Architecting with AWS Lambda: Best Practices
Best practices to work with AWS Lambda
Part 1 of this series, Architecture Concerns, dealt with architectural concerns regarding serverless in general and AWS Lambda in particular. Part 2, Architecture Design, explored those same concerns in an example. Part 3 (this one) is less about architecture per se, and more about best practices.
I've often argued that architecture is a set of decisions and tradeoffs, and I purposefully blur the line between architecture and design. To be fair, this post is probably 90% design and only 10% architecture. However, as an architect I've found that I can add value by explaining best practices and helping implement them, which is mostly advice on design. Hopefully you'll find this post helpful, and will be able to add value that way.

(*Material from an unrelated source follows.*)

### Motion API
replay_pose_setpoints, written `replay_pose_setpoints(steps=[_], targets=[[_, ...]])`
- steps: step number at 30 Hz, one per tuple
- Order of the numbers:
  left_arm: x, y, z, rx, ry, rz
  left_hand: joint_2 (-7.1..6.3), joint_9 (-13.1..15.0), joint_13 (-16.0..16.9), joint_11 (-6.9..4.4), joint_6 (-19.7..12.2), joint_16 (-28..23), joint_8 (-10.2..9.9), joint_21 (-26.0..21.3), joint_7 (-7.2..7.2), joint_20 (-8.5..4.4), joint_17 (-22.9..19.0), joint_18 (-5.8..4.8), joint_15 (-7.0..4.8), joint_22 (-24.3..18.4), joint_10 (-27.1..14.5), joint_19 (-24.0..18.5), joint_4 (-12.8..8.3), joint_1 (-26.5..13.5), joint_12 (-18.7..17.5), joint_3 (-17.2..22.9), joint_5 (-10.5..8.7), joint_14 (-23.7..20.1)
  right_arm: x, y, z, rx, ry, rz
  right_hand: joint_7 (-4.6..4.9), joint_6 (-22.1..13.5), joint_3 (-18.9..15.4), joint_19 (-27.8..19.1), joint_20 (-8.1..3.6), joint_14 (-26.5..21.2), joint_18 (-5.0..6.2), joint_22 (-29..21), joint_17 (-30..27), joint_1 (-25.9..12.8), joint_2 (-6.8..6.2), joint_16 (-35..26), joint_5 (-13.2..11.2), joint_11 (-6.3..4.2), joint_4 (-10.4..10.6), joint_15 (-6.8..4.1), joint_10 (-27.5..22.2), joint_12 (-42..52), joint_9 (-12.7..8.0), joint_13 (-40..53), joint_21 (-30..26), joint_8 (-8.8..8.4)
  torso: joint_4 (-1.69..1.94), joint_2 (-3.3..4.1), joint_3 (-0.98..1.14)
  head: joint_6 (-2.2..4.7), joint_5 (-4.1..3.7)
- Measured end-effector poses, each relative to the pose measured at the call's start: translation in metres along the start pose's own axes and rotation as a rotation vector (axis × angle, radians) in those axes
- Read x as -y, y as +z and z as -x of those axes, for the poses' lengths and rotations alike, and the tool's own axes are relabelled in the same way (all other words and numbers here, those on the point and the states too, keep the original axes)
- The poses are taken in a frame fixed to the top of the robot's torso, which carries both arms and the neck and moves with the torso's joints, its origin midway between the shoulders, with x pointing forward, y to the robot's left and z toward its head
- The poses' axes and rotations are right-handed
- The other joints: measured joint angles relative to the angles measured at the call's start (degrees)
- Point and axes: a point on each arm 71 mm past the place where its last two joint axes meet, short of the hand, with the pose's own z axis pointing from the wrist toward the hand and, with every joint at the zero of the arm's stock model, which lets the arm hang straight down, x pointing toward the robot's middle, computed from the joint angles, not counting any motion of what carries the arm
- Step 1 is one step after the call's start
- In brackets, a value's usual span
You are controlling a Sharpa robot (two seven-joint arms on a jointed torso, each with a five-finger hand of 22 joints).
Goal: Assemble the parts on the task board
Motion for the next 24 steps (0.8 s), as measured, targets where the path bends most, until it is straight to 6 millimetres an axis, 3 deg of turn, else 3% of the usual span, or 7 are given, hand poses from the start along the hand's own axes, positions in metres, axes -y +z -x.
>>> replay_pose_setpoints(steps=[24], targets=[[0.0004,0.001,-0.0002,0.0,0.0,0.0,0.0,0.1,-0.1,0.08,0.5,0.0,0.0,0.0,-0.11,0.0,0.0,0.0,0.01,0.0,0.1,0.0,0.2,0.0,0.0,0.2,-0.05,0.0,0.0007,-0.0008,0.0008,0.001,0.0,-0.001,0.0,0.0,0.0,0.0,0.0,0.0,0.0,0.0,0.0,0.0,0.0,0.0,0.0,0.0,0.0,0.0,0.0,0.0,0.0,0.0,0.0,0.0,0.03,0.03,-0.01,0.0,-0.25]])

Understanding AWS Lambda: An Overview
We've talked about this a lot, especially in 20 Advanced Tips for AWS Lambda and Architecting with AWS Lambda: Architecture Concerns. Let me go over it real quick, or feel free to skip to the next title.
AWS Lambda: The Basics
AWS Lambda is a serverless compute service where you create functions, define event sources as triggers, and when those triggers occur a new execution of that Lambda function starts, reusing an existing execution environment or creating a new one. As with anything serverless, there are servers, but it's not your responsibility to manage them.
Function: A resource that includes your code, configurations (memory, networking, etc) and triggers. It's essentially a definition that will be instantiated when the trigger occurs.

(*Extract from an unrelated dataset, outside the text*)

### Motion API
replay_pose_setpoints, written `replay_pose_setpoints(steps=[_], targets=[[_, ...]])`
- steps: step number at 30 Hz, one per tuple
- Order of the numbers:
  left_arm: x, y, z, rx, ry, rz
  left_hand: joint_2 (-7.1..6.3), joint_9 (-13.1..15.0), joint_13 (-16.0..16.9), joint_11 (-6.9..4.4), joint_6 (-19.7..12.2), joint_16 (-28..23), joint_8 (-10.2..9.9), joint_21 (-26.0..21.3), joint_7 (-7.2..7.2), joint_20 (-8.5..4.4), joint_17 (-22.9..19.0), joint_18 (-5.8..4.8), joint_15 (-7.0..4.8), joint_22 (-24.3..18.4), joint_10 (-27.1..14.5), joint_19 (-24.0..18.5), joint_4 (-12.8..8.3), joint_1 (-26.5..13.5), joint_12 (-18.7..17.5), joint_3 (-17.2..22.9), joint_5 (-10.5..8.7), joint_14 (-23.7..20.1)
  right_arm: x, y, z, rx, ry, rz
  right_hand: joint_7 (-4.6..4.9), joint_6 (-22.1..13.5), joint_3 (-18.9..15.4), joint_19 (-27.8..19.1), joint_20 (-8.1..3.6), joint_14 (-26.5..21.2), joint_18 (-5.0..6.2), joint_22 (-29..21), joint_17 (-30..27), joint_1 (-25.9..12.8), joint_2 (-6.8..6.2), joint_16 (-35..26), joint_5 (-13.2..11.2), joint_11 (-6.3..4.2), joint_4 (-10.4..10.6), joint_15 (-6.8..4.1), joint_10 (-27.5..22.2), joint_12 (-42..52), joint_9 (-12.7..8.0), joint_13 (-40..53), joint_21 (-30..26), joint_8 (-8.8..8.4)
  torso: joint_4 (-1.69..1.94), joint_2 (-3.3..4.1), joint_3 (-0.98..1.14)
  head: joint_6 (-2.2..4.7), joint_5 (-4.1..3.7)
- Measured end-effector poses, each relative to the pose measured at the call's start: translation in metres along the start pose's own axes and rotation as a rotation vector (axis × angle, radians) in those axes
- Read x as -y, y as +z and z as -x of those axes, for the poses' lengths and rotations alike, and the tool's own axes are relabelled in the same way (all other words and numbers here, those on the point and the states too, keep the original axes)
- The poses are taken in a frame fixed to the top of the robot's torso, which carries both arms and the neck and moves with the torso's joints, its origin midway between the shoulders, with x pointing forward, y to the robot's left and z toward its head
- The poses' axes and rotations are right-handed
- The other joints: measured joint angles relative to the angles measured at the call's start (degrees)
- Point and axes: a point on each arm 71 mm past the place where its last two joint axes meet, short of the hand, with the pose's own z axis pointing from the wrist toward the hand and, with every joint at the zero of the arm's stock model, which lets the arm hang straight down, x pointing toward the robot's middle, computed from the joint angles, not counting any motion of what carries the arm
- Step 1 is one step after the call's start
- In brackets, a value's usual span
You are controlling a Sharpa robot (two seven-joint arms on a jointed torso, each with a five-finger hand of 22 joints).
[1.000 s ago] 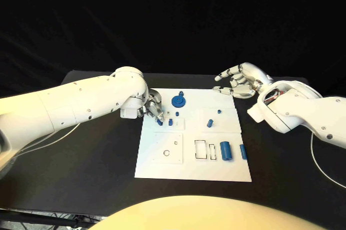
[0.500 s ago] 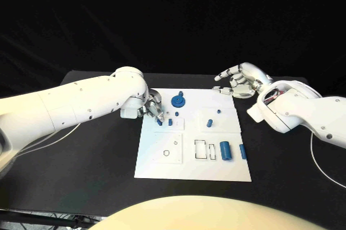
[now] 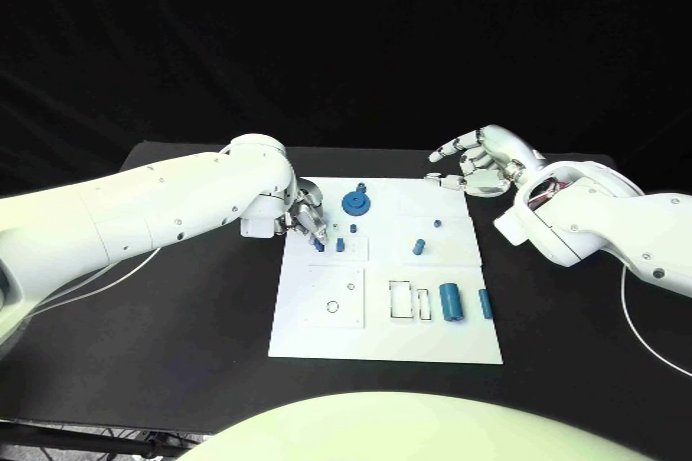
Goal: Assemble the parts on the task board
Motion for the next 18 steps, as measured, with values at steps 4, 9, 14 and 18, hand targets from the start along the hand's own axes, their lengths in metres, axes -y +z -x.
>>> replay_pose_setpoints(steps=[4,9,14,18], targets=[[0.0,0.0,-0.0002,0.0,0.001,0.0,0.0,0.0,0.0,0.0,0.0,0.0,0.0,0.0,0.0,0.0,0.0,0.0,0.0,0.0,0.0,0.0,0.0,0.0,0.0,0.0,-0.02,0.0,0.0,0.0,0.0,0.0,0.0,0.0,0.0,0.0,0.0,0.0,0.0,0.0,0.0,0.0,0.0,0.0,0.0,0.0,0.0,0.0,0.0,0.0,0.0,0.0,0.0,0.0,0.0,0.0,-0.01,-0.02,0.01,0.0,0.02],[0.0,-0.0003,-0.0004,0.001,0.003,0.0,0.0,0.0,0.0,0.0,0.0,0.0,-0.2,0.0,0.0,0.0,0.0,0.0,0.0,0.0,0.0,0.0,0.0,0.0,0.0,0.0,-0.03,0.0,0.0,0.0,0.0,0.0,0.0,0.0,0.0,0.0,0.0,0.0,0.0,0.0,0.0,0.0,0.0,0.0,0.0,0.0,0.0,0.0,0.0,0.0,0.0,0.0,0.0,0.0,0.0,0.0,-0.01,-0.03,0.02,0.0,0.02],[0.0003,-0.0006,-0.0007,0.003,0.006,-0.001,0.0,0.0,0.0,0.0,0.0,0.0,-0.2,0.0,0.0,0.0,0.0,0.0,0.0,0.0,0.0,0.0,0.0,0.0,0.0,0.0,-0.15,0.0,0.0,-0.0001,0.0001,0.0,0.0,0.0,0.0,0.0,0.0,0.0,0.0,0.0,0.0,0.0,0.0,0.0,0.0,0.0,0.0,0.0,0.0,0.0,0.0,0.0,0.0,0.0,0.0,0.0,-0.01,-0.03,0.02,0.0,-0.04],[0.0005,-0.0007,-0.001,0.004,0.009,-0.001,0.0,0.0,0.0,0.0,0.0,0.0,-0.3,0.0,0.0,0.0,0.0,0.0,0.0,0.0,0.0,0.0,0.0,0.0,0.0,0.0,0.06,0.0,0.0001,-0.0001,0.0001,0.0,0.0,0.0,0.0,0.0,0.0,0.0,0.0,0.0,0.0,0.0,0.0,0.0,0.0,0.0,0.0,0.0,0.0,0.0,0.0,0.0,0.0,0.0,0.0,0.0,-0.01,-0.03,0.02,0.0,-0.05]])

Event: The bundle of data that AWS Lambda receives when the trigger occurs.
Execution: An instance of a Lambda function, which receives the event and runs your code.

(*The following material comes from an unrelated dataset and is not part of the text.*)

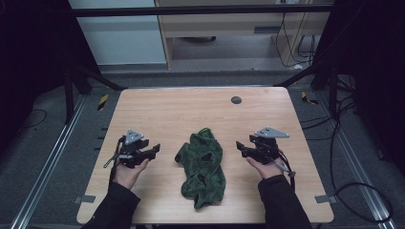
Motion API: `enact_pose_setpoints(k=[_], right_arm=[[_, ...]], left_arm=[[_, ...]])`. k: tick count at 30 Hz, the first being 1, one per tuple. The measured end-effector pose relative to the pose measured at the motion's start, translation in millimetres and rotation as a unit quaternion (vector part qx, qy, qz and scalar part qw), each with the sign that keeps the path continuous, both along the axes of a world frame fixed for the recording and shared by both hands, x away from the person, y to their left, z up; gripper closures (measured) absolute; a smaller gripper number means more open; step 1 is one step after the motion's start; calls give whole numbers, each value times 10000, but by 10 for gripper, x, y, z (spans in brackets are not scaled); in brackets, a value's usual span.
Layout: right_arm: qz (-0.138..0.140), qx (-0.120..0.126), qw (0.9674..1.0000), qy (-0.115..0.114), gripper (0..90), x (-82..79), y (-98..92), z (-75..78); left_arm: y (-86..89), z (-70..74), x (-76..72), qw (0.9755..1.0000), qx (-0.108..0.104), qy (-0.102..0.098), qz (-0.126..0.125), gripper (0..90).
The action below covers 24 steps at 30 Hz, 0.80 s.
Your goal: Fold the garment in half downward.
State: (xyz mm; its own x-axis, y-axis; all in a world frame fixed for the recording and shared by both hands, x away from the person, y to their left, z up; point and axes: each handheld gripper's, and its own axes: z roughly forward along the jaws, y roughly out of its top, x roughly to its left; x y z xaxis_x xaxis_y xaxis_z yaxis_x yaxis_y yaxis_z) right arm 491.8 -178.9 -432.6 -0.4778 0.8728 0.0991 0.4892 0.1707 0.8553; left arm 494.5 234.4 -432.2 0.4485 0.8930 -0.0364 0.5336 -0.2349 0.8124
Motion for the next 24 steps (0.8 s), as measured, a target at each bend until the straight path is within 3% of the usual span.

Execution environment: A virtual server where executions can run. Execution environments are managed by AWS Lambda, and are reused across executions.
Key Benefits of Using AWS Lambda
The biggest benefit of AWS Lambda is how fast execution environments are created, compared to EC2 instances or Fargate containers. Scaling out takes single-digit seconds instead of minutes, which means you can keep your excess capacity at 0 (you don't manage it anyway, nor pay for it, you only pay for execution time) and scale when needed.
Another benefit is that many infrastructure concerns become configuration concerns: How much memory, environment variables, networking configuration, etc.
Finally, integrating it with other AWS services is really easy: You can trigger Lambda functions from changes in DynamoDB tables, uploads to S3, alarms in CloudWatch, HTTP(S) requests using API Gateway, workflows in AWS Step Functions, and a long list of other things.
Starting a New Serverless Project with AWS Lambda
AWS in general is very far from trivial, as proven by the fact that I have written 50 articles about it and 3600 people read them. Coding isn't trivial either. In most projects, we split that complexity between cloud/devops engineers and software engineers (devs). However, with Lambda a lot of those infrastructure concerns become configuration issues, and the responsibility for that moves from cloud engineers to devs. Meaning, devs need to really understand how AWS Lambda works to use it effectively. That's where an AWS expert can provide significant help, and especially at the beginning of the project.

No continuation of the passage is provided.